For businesses to accelerate AI adoption successfully, it is critical to get a holistic view of data and use data analytics to drive decision-making across the organization. However, businesses cannot start with unorganized data and build out an AI solution that churns out reliable insights. Factors such as volume, collection, labelling, and even accuracy of data can affect how well an AI model can perform.
Lastly, AI adoption is about collaboration and partnerships with employees, vendors, and relevant stakeholders. Non-technical workforce may find AI integration intimidating if they do not have the skills and knowledge for these technologies. When a business adopts AI without communicating its importance and potential with employees, staff may feel a sudden pressure to prove their relevance. Business leaders need to educate employees on what this change means for them and help address any false assumptions or unrest amongst employees.
When adopting AI, what areas are of highest concern – such as ethics, privacy, skills gap, job displacement, high cost etc. – among organizations in this region?
Smith: Regarding talent, AI will continue to test businesses’ ability to retrain existing employees while attracting and retaining fresh AI talent in the near future. AI requires businesses to master a broad set of technologies — and reinventing traditional businesses through AI, requires new skillsets in areas such as machine learning security and data.
There also remain concerns associated with the rise of AI, including job losses and privacy concerns. While the concerns are not unfounded, its repercussions are overblown. AI is expected to create new jobs over the next 10 years even as repetitive tasks are automated. These jobs will be built around data and how it can be deployed to create new experiences. Businesses must therefore strive to create a new organizational mindset because without one they risk losing their ability to compete.

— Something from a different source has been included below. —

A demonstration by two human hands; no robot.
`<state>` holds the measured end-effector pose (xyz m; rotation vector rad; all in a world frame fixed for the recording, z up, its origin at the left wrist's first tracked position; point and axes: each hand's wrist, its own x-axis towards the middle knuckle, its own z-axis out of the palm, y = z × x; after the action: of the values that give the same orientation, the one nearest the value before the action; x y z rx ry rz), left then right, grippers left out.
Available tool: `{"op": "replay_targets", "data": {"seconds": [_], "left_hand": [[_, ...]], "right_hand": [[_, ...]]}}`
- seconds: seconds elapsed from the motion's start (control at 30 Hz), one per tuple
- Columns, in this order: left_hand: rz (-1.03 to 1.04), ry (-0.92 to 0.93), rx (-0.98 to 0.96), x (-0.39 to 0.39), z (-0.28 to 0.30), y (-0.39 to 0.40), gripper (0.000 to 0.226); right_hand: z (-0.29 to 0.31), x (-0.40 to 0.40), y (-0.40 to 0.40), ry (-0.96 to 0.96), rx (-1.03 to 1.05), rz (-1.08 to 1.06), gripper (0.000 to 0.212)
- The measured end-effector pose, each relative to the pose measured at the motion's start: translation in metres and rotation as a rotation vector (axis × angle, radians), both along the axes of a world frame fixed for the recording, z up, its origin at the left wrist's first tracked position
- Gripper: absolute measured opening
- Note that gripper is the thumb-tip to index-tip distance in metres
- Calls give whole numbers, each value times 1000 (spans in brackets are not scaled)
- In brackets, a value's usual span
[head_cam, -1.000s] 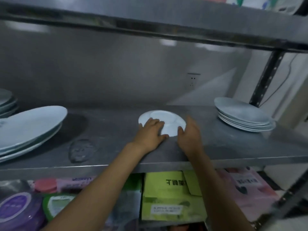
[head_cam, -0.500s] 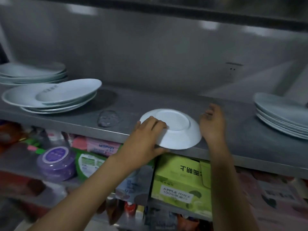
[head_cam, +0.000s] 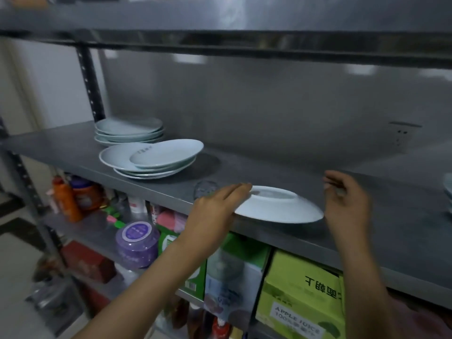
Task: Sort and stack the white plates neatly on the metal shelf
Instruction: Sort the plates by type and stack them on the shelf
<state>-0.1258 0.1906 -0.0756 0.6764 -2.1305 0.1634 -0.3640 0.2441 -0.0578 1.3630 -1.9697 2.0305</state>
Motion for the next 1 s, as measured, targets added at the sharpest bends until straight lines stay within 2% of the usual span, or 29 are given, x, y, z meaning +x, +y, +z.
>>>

Another emerging concern seen in APAC regarding AI is the management of AI risks and ethics. Businesses in the region appear to place more emphasis on ethical considerations at the initial stages, when they should maintain a consistent focus on ethics throughout the solution’s deployment.
If businesses were to solely rely on customer or employee feedback reactively, it could adversely impact user experience, defeating a key AI goal of achieving a leap forward in customer and employee satisfaction. A sustained focus on ethics can ensure that AI solutions are minimally affected by human biases, intended or not, and build or reinforce trust between the business and its customers and employees.

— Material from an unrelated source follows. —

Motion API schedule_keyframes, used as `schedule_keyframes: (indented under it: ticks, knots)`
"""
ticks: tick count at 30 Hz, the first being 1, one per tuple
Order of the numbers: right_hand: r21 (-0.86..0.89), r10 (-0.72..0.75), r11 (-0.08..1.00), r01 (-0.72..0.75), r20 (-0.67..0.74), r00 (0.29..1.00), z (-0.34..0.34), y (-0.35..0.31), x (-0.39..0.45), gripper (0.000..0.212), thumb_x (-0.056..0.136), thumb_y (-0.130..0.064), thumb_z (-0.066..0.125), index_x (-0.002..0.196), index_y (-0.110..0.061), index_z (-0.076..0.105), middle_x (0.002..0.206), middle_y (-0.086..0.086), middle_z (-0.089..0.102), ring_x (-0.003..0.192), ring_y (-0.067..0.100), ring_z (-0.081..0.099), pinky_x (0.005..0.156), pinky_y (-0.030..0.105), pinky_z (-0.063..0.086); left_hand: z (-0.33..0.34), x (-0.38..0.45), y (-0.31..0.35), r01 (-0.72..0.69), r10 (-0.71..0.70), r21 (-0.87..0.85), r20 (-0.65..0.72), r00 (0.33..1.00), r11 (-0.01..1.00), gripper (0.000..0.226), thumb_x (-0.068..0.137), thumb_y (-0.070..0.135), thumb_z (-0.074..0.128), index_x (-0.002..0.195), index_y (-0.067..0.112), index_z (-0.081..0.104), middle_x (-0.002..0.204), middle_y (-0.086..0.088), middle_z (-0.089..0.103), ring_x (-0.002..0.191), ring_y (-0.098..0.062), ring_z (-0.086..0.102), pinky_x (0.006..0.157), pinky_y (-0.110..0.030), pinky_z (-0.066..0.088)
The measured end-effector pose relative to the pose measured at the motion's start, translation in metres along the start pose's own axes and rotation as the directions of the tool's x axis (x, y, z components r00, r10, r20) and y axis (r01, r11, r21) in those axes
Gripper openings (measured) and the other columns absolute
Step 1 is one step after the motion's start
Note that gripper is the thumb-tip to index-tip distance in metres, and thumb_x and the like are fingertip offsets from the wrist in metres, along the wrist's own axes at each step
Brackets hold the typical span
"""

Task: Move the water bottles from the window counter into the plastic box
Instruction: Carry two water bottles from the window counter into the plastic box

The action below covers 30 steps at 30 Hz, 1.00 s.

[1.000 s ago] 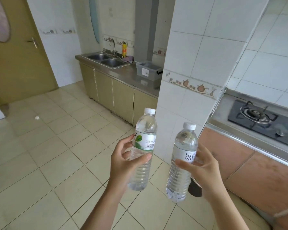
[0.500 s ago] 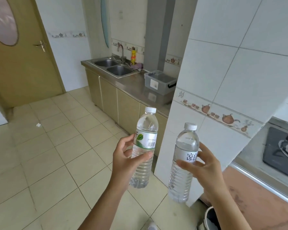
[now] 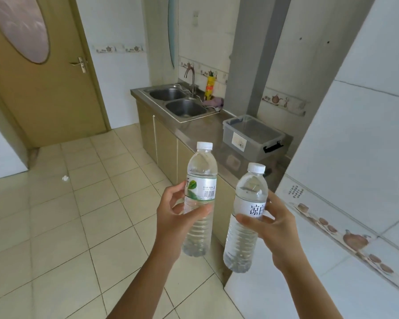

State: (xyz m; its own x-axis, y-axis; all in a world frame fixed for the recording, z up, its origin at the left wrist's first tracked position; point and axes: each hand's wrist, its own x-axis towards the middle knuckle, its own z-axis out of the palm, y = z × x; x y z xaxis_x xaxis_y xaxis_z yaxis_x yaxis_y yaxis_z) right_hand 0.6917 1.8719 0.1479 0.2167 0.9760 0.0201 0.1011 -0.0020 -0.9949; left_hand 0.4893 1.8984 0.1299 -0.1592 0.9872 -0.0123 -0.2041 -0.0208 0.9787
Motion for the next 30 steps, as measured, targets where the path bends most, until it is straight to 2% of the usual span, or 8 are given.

How should organizations develop a robust AI maturity framework, to better analyze performance and to benchmark best practices?
Smith: Business leaders need to realize that these tools must be implemented in the right processes to help solve the right challenges. To do so, they can start by implementing a roadmap for automating processes across the enterprise, or in some cases, to integrate isolated processes.
Companies ought to kick off with pilot testing programmes, working closely with business teams to identify use cases and demonstrate their value through such trials. It is important to identify multiple use cases, since some AI initiatives will fail. This allows businesses to learn from past mistakes and make them aware of potential challenges that may arise when scaling projects across the organization.
Additionally, businesses must deconstruct jobs and identify which tasks are best performed by humans vs. intelligent machines. Looking ahead, there will be an increase in complex and routine decisions executed by machines, thus business leaders need to achieve an optimal balance of human-machine collaboration. As data analysis continues to move beyond human scale, AI-driven approaches will be key to deriving insights that can supplement human decision-making.